FrescoDiffusion: 4K Image-to-Video with Prior-Regularized Tiled Diffusion

Abstract

Diffusion-based image-to-video (I2V) models are increasingly effective, yet they struggle to scale to ultra-high-resolution inputs (e.g., 4K). Generating videos at the model's native resolution often loses fine-grained structure, whereas high-resolution tiled denoising preserves local detail but breaks global layout consistency. This failure mode is particularly severe in the fresco animation setting: monumental artworks containing many distinct characters, objects, and semantically different sub-scenes that must remain spatially coherent over time. We introduce FrescoDiffusion, a training-free method for coherent large-format I2V generation from a single complex image. The key idea is to augment tiled denoising with a precomputed latent prior: we first generate a low-resolution video at the underlying model resolution and upsample its latent trajectory to obtain a global reference that captures long-range temporal and spatial structure.
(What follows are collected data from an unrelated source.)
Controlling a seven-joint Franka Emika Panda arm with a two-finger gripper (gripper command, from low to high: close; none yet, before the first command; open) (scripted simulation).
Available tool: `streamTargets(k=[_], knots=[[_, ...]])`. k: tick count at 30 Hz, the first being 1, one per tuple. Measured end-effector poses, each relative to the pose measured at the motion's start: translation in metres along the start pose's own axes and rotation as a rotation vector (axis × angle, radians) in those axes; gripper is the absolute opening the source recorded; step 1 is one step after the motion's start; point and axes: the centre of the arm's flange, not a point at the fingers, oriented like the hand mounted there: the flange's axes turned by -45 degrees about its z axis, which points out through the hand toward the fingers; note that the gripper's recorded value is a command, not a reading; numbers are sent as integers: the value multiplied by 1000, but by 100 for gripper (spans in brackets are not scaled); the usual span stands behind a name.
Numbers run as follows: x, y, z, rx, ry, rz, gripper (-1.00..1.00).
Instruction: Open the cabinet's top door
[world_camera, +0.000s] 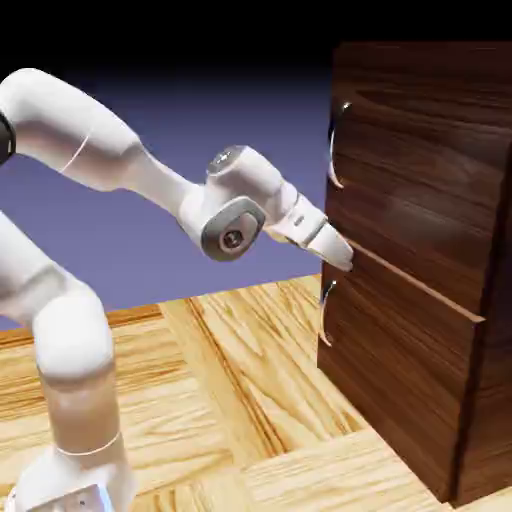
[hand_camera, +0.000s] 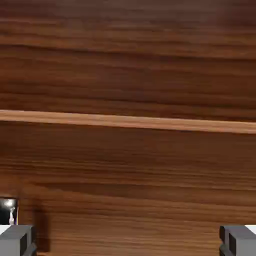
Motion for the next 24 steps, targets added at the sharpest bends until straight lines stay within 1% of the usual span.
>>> streamTargets(k=[12,18,24], knots=[[44,10,-86,-38,211,149,100],[55,-2,-121,-43,318,186,100],[60,-23,-144,-42,421,196,100]])
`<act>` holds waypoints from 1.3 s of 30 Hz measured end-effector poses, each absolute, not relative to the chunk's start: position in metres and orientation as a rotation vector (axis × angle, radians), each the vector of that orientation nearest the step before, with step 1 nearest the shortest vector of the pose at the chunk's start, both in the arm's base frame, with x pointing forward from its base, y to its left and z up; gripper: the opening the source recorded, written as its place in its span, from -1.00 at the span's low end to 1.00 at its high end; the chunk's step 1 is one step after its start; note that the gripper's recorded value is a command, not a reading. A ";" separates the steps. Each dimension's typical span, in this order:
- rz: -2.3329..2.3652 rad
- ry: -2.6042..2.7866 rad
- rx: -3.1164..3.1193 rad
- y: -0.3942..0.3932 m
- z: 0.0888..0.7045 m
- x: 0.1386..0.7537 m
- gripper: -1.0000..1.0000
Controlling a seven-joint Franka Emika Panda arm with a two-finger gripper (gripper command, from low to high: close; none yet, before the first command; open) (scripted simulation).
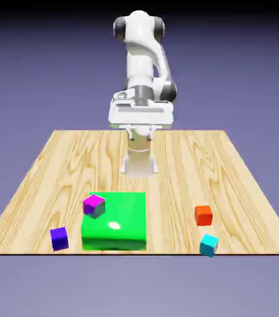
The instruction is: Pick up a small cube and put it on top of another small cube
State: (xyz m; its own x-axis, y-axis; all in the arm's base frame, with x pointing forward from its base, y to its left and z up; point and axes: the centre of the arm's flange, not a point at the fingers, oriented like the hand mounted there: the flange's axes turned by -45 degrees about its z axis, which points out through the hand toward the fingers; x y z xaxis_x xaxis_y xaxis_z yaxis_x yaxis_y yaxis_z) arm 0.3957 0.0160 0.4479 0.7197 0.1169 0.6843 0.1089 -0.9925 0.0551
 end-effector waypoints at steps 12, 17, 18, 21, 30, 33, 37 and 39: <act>0.552 1.314 2.784 0.143 0.330 0.421 0.00; 0.291 1.765 2.551 0.200 0.276 0.408 0.00; 0.239 1.848 2.493 0.211 0.265 0.403 0.00; 0.083 2.060 2.316 0.233 0.233 0.393 0.00; -0.078 2.267 2.091 0.256 0.151 0.378 0.00; -0.079 2.267 2.093 0.254 0.130 0.377 -1.00; -0.079 2.267 2.091 0.257 0.167 0.378 -1.00; -0.080 2.267 2.093 0.257 0.191 0.377 -1.00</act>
State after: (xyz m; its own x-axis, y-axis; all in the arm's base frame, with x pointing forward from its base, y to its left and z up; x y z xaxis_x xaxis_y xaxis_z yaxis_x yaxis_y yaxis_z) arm 0.3768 0.2574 0.1915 -0.0796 0.9939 -0.0759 0.9968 0.0798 -0.0002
For 4K generation, we compute per-tile noise predictions and fuse them with this reference at every diffusion timestep by minimizing a single weighted least-squares objective in model-output space. The objective combines a standard tile-merging criterion with our regularization term, yielding a closed-form fusion update that strengthens global coherence while retaining fine detail. We additionally provide a spatial regularization variable that enables region-level control over where motion is allowed. Experiments on the VBench-I2V dataset and our proposed fresco I2V dataset show improved global consistency and fidelity over tiled baselines, while being computationally efficient. Our regularization enables explicit controllability of the trade-off between creativity and consistency.

Figures (13)

• Figure 1: From a single ultra-high-definition image ($3500\times3500$), FrescoDiffusion animates it at the same resolution. We show three frames from the generated video. The red box marks a fixed spatial region tracked across time, illustrating motion temporal consistency and fine-detail preservation.
• Figure 2: Overview of FrescoDiffusion. Starting from a 4K fresco image, we first build a global latent prior, by resizing the image to the native input size of the image-to-video backbone. Next, we upsample the prior latents $x_{\text{prior}}$ to fit the 4K image size. We then apply tiled denoising to the large latent canvas, $x_t^{\text{4K}}$, obtaining per-tile flow predictions, $\{y_i\}$. We then use $\{y_i\}$ and $x_{\text{prior}}$ to compute the optimal output velocity field (\ref{['eq:closedform']}) according to our loss $\ell_{\text{FD}}$ (\ref{['eq:f2v-energy']}). This updated field is then used to update the large latent canvas, $x_t^{\text{4K}}$, with the flow-matching scheduler.
• Figure 3: (Top) MSE between the foreground / background regions and the prior. (Bottom) Schedule for both regions.
• Figure 4: Overlay of the spatial activity map onto the input fresco.
• Figure 5: A qualitative comparison of fresco-scale inputs. FrescoDiffusion generates coherent global scenes and animates details at a local level. By contrast, DemoFusion, DynamicScaler and MultiDiffusion only manage to produce either coherent scenes or high-quality details, but not both.